### Materials provided:
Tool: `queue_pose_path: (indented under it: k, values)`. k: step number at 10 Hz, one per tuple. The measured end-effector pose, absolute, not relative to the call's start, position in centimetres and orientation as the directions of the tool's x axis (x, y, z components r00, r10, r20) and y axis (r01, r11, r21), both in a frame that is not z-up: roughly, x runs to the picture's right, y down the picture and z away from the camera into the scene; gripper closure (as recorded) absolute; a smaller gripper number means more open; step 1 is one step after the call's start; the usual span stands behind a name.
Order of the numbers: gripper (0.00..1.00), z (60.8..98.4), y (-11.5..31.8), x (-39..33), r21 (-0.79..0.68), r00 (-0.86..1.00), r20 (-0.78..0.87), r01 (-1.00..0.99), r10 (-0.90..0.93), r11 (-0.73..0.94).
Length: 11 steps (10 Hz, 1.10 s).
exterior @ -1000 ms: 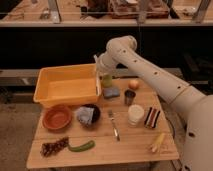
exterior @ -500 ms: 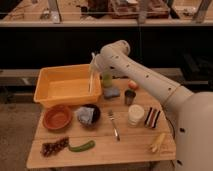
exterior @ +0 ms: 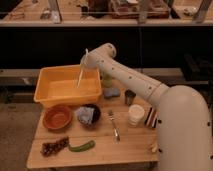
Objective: Place brush in tray
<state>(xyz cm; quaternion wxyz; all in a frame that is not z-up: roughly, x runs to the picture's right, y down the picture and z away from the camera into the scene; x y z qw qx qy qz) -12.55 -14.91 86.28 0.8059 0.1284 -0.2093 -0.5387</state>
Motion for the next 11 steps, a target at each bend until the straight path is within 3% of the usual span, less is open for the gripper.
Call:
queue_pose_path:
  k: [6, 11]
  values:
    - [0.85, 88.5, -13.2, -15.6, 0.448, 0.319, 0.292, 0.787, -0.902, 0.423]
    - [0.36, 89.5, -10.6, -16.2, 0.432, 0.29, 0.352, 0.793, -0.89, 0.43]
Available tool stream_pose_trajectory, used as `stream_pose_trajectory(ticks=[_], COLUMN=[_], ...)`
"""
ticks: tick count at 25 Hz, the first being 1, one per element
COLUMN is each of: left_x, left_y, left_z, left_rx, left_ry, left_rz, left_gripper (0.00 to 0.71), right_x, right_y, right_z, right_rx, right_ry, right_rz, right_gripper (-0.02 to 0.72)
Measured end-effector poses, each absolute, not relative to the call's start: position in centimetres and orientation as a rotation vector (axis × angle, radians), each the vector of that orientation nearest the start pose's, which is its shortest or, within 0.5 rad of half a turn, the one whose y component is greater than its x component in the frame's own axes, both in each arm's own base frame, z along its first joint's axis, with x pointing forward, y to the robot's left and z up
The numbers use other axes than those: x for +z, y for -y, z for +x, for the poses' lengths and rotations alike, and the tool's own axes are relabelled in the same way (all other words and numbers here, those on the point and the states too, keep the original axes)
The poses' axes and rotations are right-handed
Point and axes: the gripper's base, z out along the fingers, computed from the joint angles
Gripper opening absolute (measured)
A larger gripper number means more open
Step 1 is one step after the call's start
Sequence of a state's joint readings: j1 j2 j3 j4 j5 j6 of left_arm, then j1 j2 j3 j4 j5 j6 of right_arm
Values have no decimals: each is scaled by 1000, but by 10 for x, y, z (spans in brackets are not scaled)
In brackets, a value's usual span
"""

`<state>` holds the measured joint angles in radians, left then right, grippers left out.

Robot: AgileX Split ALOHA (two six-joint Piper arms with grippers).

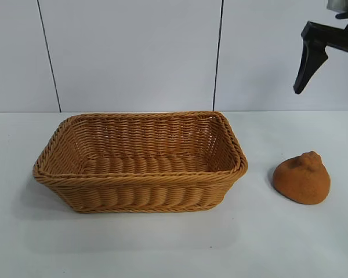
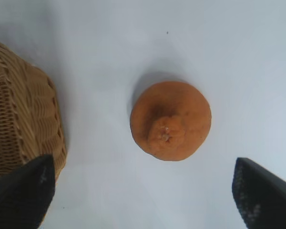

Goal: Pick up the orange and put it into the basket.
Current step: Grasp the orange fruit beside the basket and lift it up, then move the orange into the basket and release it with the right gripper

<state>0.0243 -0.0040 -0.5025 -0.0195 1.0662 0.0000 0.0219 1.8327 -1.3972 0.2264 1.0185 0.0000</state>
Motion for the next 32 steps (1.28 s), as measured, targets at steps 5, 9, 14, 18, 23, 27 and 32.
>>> stream_pose_trajectory(ticks=[5,9,14,18,23,27,32], left_x=[278,278,278,278,278,278,278], left_y=[2,2,2,2,2,2,2], left_z=[-6,-6,-6,-6,-6,-6,-6], left_rx=[-8,-8,-8,-8,-8,-8,-8], left_ry=[-2043,-2043,-2043,-2043,-2043,-2043,-2043], left_rz=[-24,-24,-24,-24,-24,-24,-24], left_gripper=[693,693,693,693,693,693,693], right_x=[196,162,124,115,122,153,214], right_y=[-26,-27,-27,-27,-27,-27,-30], right_z=[381,387,390,391,389,388,379], right_rx=[300,317,316,319,327,326,364], right_ry=[-3025,-3102,-3184,-3200,-3204,-3123,-2962], right_rz=[130,159,183,192,179,155,137], right_gripper=[694,694,694,505,83,61,61])
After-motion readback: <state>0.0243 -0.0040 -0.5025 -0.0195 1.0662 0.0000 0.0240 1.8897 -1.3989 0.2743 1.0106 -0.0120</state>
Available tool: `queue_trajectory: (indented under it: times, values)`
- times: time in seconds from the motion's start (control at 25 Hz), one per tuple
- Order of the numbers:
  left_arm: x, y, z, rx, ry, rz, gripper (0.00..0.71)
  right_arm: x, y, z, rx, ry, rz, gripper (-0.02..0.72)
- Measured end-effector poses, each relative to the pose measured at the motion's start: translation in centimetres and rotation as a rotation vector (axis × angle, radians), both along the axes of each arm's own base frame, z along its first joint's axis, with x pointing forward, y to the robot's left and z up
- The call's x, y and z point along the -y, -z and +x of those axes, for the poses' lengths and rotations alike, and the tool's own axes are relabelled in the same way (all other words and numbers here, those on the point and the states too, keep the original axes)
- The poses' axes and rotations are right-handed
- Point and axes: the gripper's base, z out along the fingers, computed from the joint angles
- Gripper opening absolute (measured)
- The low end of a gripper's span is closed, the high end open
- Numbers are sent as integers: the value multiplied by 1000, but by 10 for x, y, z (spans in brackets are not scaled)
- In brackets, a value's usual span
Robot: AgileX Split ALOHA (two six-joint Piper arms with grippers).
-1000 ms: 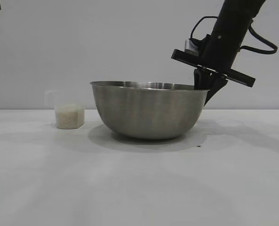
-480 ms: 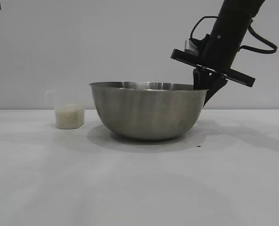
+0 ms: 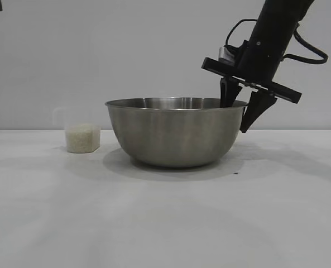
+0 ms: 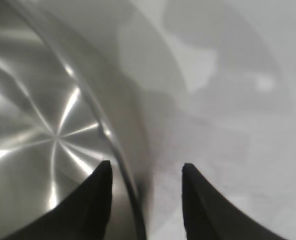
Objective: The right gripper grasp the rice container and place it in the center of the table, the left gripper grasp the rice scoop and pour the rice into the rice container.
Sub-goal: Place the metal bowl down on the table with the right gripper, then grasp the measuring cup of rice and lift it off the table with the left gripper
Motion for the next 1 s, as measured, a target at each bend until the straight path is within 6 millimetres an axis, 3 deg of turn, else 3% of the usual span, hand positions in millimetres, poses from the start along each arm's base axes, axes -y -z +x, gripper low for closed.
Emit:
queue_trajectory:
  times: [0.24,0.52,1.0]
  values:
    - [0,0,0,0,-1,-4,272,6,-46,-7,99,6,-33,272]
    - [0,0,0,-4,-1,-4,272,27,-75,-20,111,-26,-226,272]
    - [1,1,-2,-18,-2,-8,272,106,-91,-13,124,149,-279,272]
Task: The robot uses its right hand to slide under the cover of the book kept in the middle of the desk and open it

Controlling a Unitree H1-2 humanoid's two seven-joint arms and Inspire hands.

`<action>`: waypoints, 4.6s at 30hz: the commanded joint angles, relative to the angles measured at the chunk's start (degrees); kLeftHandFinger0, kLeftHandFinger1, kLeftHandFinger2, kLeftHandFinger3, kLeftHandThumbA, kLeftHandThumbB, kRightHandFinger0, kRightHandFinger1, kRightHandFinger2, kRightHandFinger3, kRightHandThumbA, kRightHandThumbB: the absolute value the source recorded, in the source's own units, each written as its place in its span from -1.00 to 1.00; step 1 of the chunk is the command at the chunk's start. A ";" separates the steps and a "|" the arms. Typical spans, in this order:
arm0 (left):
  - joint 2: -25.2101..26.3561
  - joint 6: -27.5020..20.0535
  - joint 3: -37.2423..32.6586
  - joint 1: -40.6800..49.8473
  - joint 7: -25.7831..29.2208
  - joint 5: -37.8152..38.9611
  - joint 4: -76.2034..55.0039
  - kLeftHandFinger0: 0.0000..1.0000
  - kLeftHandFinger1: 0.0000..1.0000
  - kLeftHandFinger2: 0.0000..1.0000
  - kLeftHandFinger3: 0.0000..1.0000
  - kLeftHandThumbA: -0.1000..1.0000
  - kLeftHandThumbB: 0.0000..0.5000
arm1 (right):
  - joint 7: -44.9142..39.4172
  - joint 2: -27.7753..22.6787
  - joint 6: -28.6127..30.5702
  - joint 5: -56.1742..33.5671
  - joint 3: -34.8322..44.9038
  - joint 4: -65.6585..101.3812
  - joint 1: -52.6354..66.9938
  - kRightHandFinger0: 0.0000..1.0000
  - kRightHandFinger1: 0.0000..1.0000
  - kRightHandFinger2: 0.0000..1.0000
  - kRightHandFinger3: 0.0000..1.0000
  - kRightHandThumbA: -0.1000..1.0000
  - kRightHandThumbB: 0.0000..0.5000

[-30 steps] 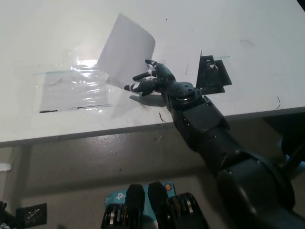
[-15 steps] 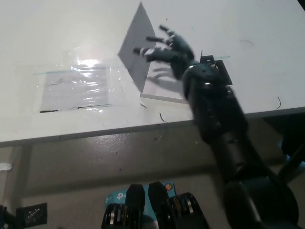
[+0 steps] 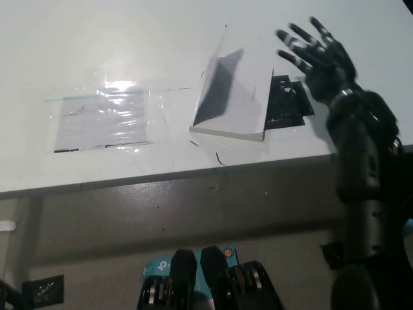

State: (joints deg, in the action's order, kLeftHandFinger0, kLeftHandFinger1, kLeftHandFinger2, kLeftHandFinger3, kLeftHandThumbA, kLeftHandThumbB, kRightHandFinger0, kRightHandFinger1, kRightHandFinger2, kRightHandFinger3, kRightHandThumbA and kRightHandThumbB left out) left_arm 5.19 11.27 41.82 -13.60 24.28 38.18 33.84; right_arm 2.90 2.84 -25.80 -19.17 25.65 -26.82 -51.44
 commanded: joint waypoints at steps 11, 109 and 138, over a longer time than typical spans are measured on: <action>0.51 -2.58 0.53 -0.54 -1.28 0.44 0.29 1.00 1.00 1.00 1.00 1.00 -1.00 | 0.31 -4.73 -1.13 -14.08 5.66 11.47 7.64 0.24 0.29 0.65 1.00 0.93 -0.51; 0.33 -1.11 2.68 0.73 -1.60 4.45 -6.65 1.00 0.98 1.00 1.00 1.00 -1.00 | 7.14 5.57 30.30 -9.44 -0.43 -19.09 25.41 0.09 0.23 0.51 1.00 0.75 -0.24; 5.25 -0.33 -18.26 1.15 -5.19 -12.62 -7.75 0.54 0.51 0.77 1.00 0.85 -1.00 | 6.18 3.35 30.09 -11.02 0.77 -17.39 25.43 0.06 0.32 0.62 1.00 0.83 -0.28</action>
State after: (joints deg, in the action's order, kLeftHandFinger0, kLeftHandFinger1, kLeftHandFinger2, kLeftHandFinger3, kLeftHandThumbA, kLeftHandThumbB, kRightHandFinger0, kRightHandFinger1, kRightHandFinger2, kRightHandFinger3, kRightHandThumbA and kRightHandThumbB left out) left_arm 7.33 11.77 28.07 -13.30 22.21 33.68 26.22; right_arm 10.03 6.78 3.36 -29.80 26.38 -45.64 -24.28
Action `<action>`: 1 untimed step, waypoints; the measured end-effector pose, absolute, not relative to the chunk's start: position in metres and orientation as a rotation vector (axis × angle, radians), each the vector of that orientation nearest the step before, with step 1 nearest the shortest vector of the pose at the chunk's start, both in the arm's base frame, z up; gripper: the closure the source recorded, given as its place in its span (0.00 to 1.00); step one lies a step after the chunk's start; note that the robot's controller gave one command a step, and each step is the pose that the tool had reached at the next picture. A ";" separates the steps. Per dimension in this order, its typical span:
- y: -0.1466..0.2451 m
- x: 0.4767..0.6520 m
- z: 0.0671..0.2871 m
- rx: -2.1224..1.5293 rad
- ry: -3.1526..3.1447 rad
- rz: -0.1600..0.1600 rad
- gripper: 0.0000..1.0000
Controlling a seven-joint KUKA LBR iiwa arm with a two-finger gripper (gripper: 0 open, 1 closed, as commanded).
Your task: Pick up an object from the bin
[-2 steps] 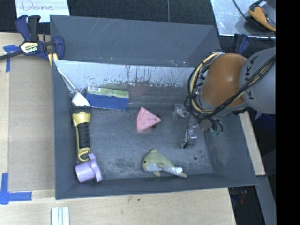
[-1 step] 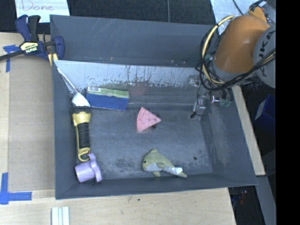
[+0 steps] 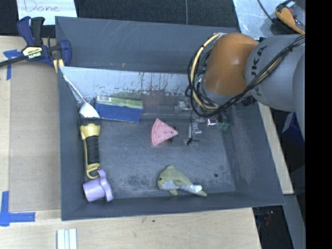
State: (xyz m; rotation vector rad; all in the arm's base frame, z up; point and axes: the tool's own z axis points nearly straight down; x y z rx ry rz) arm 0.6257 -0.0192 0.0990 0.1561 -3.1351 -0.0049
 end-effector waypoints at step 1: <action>0.013 0.588 0.071 -0.325 -3.150 0.006 0.00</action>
Offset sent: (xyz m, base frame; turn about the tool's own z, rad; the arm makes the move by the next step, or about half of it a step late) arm -0.0048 0.0402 -0.0290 0.1648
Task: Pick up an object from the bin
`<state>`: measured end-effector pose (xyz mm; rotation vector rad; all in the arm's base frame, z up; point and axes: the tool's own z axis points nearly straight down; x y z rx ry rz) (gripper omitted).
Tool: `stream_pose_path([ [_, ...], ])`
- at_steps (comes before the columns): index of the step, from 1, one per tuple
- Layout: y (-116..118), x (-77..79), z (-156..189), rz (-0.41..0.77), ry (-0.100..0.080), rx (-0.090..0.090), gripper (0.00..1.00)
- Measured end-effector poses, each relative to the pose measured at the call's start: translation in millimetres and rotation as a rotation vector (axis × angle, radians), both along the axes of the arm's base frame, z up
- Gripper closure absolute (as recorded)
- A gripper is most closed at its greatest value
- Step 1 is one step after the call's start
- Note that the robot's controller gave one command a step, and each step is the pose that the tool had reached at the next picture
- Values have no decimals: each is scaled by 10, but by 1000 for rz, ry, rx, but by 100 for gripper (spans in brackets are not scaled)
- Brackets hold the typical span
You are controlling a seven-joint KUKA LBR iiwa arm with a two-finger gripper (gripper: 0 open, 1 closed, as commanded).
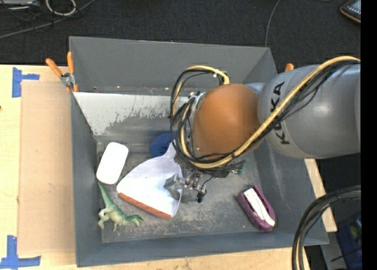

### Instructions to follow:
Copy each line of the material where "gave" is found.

### Exercise solution:
Action `<action>`: 1 untimed step, waypoints; the measured end-effector pose, absolute, not relative to the chunk's start: position in metres and orientation as a rotation vector (axis × angle, radians), each the vector of that orientation nearest the step before, with step 1 nearest the shortest vector of the pose at the chunk's start, both in the arm's base frame, z up; gripper: the closure the source recorded, given as its place in its span (0.00 to 1.00); step one lies a step after the chunk's start; note that the robot's controller gave one command a step, and each step is the pose that the tool had reached at the next picture. A ";" separates the steps. Per dimension in this order, its typical span:
- Note that the robot's controller gave one command a step, and each step is the pose that the tool had reached at the next picture

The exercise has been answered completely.